You’d better say one way or the other, because I’ve got to get back to work now.’ She turned to a man who was waiting to pay, who was brandishing his bill and a pound note, whose wife and children were at the door and ready to go outside.

  ‘I’ll come,’ Harry said. ‘Where shall I meet you?’

  ‘Outside the restaurant at two. All right? See you then.’ Too busy to look at Harry, taking the customer’s money, checking the bill, giving the change, she whirled back into the kitchen.

  Harry drove slowly out of Beddgelert, into the open, high country­side to Rhyd-ddu, the next village, where he was renting a cottage for a few pounds a week. He’d negotiated the use of a corrugated-iron shed in a nearby farmyard, so that he could park the hoodless car under cover; and now he left it there, walked to his front door and let himself in. It was a little stone-built cottage in a terrace of half a dozen other cottages: two up and two down, with a tiny bathroom and kitchen more recently added to the back of it. Pausing to switch on the immersion heater, he continued through the back door and into the garden. In half an hour the water would be lukewarm, good enough for a bath on a summer’s afternoon.

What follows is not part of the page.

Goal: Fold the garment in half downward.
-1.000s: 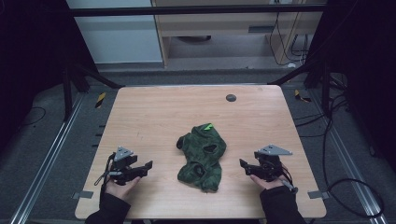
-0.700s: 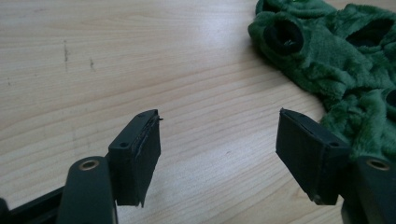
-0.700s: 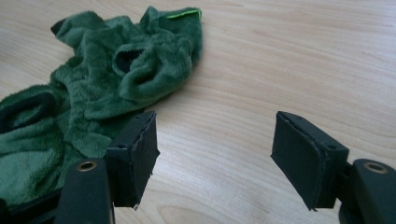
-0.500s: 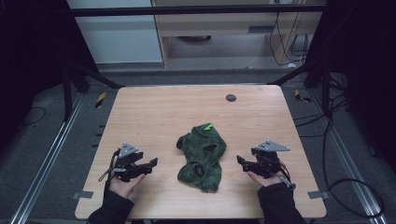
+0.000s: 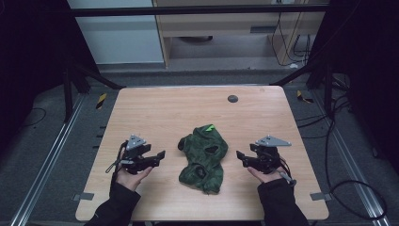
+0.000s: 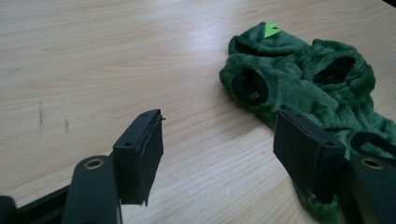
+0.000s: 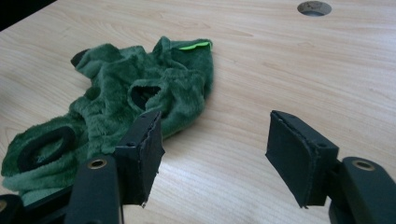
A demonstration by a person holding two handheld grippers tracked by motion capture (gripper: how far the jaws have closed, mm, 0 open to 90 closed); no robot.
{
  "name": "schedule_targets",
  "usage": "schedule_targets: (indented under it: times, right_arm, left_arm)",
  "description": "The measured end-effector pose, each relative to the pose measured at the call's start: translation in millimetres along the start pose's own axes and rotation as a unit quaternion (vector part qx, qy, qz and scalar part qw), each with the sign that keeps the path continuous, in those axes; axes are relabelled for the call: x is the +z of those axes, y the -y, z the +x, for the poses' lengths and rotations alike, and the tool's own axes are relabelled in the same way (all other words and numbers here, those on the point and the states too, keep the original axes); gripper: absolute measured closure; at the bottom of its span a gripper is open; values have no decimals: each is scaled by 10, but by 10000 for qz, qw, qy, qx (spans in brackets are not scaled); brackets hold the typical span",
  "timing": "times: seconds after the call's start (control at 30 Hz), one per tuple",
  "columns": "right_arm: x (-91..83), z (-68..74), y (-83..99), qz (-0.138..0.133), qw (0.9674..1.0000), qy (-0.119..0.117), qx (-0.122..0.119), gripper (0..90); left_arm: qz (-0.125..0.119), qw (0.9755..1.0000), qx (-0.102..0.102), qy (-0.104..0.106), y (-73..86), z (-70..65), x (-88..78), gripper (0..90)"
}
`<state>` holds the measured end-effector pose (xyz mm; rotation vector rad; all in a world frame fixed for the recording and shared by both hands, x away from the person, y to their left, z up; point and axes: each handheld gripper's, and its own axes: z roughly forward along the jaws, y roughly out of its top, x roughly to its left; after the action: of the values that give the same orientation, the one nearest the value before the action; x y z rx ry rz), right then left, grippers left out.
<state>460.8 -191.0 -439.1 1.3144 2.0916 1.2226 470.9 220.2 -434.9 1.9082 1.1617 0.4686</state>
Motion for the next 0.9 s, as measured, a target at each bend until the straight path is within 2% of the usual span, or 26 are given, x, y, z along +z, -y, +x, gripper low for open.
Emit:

  He sat on the stones of the rockery, closed his eyes and leaned back, tipping his face to the sun. After a minute, keeping his eyes closed, he bent down, took off his boots and peeled off his damp, hot socks. All the time, he had in his mind a picture of the girl, Sarah, who’d done the same thing in the same place; it helped him to focus the picture, repeating her actions as exactly as possible. It was the best he could do, since the girl herself hadn’t come to the garden that afternoon. He squeezed his eyes shut, rubbed the ribbings on his feet and ankles that his boots had made, leaned back again and hitched up his trousers to have the sun on his shins . . . As he did all this, he could see the girl sitting on the rockery, with the sun on her throat and her arms and her little white toes. He even felt the ant on his foot, the same ant that had walked on Sarah’s foot, on her calf and her knee and the soft shadow on the inside of her thigh. It was tickling the hair on his instep; but he left it there instead of flicking it off, because it might be the same ant he’d seen on Sarah’s leg. The ant was the tiniest, most exquisite detail that made the picture perfect.